Manish Jha: The initial hype cycle of any revolutionary technology is usually associated with unrealistic expectations, and agentic AI is not an exception. The projects that are not able to describe the issues that they are trying to address or that have not fully appreciated the complexity of real-world implementation often face delays.
The recent Gartner survey highlights that the cancellations demonstrate the gaps in implementation strategy. At Addverb, we have succeeded in domain-specific integration, constant simulation, and gradual implementation. Instead of approaching Agentic AI as a one-size-fits-all solution, we integrate it into workflows that are created with a deep understanding of operational issues. This quantitative approach has produced strong momentum in applications like autonomous navigation, adaptive task scheduling, and predictive maintenance. We believe that the key requirements to achieve long-term success lie in the combination of technical innovation with context-specific implementation and the development of robust human-in-the-loop systems.
TAM: Agentic systems must function in unpredictability. How do you ensure these machines continue to make safe, optimized decisions even when faced with incomplete data or novel situations?
Manish Jha: At Addverb, safety is designed into every level of our systems. When data is incomplete or unexpected events occur, robots don’t make blind decisions; they follow a structured fallback process. The system assesses confidence levels in real-time. If uncertainty is high, it automatically slows down, reroutes, or hands control back to human operators. We also train our AI using simulated edge cases, so robots are prepared for rare but critical scenarios before they ever hit the floor. It’s a layered, tested approach that ensures machines stay reliable, even when the environment isn’t.

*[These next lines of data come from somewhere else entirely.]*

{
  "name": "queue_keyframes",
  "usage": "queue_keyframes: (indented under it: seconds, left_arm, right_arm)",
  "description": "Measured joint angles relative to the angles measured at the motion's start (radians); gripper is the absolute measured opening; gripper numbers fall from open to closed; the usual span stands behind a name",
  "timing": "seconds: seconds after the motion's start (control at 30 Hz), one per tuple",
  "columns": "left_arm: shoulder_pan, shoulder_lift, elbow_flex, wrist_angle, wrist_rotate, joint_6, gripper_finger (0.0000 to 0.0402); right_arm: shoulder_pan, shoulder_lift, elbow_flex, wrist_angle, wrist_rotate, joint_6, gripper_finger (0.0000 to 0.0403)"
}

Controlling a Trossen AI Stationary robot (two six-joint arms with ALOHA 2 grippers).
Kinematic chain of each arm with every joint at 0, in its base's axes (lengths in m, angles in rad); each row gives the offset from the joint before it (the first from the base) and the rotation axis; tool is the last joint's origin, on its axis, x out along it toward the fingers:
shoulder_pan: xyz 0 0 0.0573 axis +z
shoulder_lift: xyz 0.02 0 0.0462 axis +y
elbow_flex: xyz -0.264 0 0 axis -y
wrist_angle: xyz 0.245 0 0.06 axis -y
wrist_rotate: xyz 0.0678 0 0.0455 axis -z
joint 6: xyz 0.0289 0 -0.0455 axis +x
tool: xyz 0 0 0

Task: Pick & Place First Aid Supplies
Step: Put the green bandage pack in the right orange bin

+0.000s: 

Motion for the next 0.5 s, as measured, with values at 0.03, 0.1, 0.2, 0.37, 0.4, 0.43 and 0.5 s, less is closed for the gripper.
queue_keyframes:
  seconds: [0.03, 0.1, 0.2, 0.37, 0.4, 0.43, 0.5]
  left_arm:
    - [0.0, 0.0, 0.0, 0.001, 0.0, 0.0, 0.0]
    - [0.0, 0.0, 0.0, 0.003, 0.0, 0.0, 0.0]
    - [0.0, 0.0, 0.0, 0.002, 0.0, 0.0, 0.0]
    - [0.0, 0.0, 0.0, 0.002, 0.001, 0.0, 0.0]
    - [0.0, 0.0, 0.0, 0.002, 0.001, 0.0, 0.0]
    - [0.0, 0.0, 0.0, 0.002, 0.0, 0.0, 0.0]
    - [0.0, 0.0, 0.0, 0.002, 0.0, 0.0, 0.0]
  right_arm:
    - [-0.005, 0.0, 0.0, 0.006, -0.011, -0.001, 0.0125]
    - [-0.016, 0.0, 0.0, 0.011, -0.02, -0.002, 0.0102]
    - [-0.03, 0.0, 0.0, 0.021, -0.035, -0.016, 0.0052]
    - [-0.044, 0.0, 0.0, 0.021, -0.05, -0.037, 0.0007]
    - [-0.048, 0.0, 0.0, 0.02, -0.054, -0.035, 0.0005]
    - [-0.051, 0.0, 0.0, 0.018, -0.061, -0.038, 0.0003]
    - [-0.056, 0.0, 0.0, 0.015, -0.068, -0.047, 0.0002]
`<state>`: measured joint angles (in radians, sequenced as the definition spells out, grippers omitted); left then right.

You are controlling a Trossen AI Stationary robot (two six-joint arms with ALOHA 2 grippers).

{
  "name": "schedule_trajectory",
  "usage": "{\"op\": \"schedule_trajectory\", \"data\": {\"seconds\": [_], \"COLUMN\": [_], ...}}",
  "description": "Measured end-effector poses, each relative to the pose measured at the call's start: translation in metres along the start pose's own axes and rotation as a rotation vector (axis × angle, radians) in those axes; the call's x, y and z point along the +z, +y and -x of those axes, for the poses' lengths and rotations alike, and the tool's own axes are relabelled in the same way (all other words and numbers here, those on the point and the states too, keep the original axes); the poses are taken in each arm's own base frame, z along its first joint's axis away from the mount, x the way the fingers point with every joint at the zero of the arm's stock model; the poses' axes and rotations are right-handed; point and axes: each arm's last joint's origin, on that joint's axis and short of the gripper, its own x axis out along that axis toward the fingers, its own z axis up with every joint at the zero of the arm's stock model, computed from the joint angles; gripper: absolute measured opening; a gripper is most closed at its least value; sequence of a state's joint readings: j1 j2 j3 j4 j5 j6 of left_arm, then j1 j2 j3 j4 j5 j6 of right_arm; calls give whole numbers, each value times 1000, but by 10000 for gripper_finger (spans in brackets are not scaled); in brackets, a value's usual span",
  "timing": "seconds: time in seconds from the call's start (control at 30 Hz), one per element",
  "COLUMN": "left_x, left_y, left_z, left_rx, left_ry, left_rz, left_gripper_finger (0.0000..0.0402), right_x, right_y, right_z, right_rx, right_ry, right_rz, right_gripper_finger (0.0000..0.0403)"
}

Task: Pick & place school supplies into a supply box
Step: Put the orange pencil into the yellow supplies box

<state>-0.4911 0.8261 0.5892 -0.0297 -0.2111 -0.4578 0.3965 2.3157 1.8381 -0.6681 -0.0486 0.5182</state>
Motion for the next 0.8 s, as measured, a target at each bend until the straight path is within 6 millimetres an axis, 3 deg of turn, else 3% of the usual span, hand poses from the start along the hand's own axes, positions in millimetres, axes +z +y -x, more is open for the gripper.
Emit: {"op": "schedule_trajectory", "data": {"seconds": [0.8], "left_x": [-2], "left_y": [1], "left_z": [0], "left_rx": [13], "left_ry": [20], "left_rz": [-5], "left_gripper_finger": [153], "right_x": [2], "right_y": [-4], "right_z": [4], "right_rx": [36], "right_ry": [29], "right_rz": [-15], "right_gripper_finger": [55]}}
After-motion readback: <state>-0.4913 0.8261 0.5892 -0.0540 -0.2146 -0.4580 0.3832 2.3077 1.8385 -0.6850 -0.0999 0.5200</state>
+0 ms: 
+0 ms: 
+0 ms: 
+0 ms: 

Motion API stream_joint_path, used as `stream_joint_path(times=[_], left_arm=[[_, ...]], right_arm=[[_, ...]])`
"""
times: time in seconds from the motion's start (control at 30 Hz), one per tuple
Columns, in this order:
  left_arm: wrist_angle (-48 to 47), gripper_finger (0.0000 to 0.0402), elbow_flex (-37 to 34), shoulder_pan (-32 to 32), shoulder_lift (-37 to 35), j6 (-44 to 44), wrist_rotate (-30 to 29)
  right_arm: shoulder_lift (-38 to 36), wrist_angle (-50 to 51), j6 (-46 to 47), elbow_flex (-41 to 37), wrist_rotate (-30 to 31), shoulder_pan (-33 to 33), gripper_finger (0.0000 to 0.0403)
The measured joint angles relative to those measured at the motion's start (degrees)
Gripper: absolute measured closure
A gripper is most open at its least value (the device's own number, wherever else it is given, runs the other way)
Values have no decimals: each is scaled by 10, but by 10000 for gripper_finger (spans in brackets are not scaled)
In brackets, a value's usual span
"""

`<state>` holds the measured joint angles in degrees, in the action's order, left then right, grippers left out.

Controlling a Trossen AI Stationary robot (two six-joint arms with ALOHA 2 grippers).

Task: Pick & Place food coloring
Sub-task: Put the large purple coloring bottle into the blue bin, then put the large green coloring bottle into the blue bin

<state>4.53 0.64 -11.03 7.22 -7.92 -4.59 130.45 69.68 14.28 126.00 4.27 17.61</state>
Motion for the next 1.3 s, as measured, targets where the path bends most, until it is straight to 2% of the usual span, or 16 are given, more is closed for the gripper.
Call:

TAM: How does Addverb customize its Agentic AI capabilities to adapt to diverse use cases across industries?
Manish Jha: Each industry operates with its own workflows, safety, and operational needs. At Addverb, we have configured our Agentic AI architecture to be modular and scalable, hence enabling smooth customization. Using AI agents trained on context-specific data, we can make our robots fit the industry-specific standards.
Our approach combines domain-specific trained models, task hierarchies that can be customized by the customer, and user interfaces that are easy to use, giving customers the capability to tune performance without having to code. We also facilitate cloud fleet learning, whereby what is learned in one site can be used to make improvements in all the others. The method will help keep the core AI engine the same, but customize the application of the engine. Through grounding our AI in operational realities, we deliver value that’s not just intelligent but contextually relevant and future-ready.